» Goal of the exercise
Retype, without pictures, the line holding "[[129, 112], [84, 165], [151, 216], [198, 166]]" and each line below it through the final line.
━━━━━━━━━━━━━━━━━━━━━━━━━━━━━━
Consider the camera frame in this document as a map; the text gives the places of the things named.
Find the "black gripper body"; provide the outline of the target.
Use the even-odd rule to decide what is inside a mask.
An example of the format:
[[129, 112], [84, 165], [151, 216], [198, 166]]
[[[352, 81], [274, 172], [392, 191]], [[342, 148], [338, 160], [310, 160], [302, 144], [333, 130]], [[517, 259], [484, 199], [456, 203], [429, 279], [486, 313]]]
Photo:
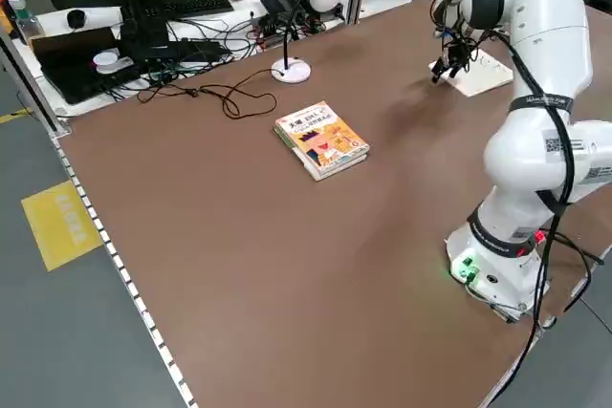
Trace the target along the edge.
━━━━━━━━━━━━━━━━━━━━━━━━━━━━━━
» Task result
[[129, 112], [84, 165], [151, 216], [198, 166]]
[[[352, 81], [274, 172], [392, 191]], [[342, 148], [338, 160], [310, 160], [302, 144], [333, 130]], [[517, 259], [484, 199], [456, 203], [429, 279], [486, 313]]]
Photo:
Trace the target along the edge.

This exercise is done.